> [Work instruction]: The word "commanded" marks the lines to report; pull each of them from the listing.

> [Recorded data]:
======
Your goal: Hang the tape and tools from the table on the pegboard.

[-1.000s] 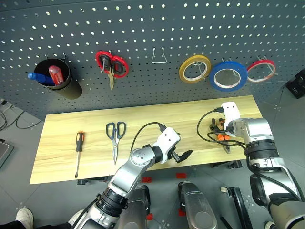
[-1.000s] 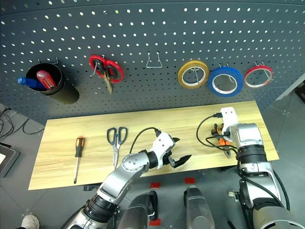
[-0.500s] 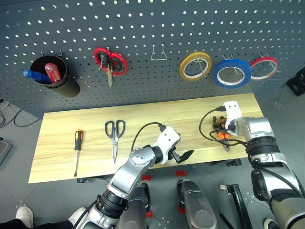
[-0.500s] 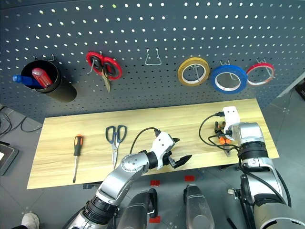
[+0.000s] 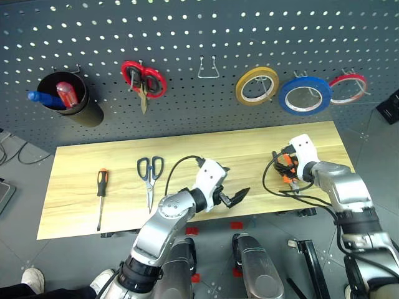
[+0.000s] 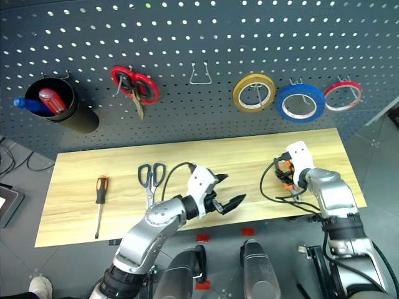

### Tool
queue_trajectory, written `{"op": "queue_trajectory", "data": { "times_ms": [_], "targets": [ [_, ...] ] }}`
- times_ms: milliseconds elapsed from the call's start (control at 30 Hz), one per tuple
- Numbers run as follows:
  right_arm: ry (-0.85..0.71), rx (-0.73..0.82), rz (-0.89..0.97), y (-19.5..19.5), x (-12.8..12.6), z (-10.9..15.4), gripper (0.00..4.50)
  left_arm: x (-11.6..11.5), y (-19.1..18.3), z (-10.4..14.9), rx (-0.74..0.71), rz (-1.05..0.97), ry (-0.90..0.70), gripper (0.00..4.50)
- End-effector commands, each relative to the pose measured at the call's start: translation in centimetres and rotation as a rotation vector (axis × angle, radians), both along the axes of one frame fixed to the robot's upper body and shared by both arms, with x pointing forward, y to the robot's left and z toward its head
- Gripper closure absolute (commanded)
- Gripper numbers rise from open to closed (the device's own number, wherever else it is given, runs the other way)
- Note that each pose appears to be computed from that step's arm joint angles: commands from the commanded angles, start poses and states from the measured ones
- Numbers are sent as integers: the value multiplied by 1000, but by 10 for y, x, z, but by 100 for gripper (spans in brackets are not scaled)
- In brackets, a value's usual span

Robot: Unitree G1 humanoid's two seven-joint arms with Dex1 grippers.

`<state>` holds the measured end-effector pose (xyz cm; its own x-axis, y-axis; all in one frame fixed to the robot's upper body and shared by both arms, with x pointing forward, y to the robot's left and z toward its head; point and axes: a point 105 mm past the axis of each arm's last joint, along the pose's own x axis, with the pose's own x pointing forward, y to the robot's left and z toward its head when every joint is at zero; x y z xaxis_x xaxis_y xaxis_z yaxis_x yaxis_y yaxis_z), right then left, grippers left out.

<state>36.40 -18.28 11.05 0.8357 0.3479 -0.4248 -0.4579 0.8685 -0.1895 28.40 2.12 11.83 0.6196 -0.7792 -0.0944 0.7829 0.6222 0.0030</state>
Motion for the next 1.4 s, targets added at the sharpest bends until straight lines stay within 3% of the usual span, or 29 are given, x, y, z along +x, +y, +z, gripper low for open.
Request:
{"op": "queue_trajectory", "data": {
  "times_ms": [33,167,400,633,900,1200,1400],
  "targets": [
    [-248,79,150,40,-16,52,147,-9,0,29,-92,39,-39,0],
    [-482,192,240,83,-26,91,147,-9,6,45,-115,111,-79,0],
    [-699,315,243,119,-13,136,147,-14,34,68,-121,270,-150,0],
    [-876,407,235,132,-4,180,147,-29,57,95,-103,421,-252,0],
    [-1037,465,185,138,6,223,147,-14,85,121,-91,646,-390,0],
    [-1073,449,95,138,29,224,147,10,100,128,-34,743,-483,0],
    [-1096,469,80,138,29,229,147,17,94,128,-44,728,-496,0]
  ]
}}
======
> [Solution to this task]:
- Gripper closure absolute (commanded)
- Note that each pose appears to be computed from that step's arm joint angles: commands from the commanded angles, start poses and states from the measured ones

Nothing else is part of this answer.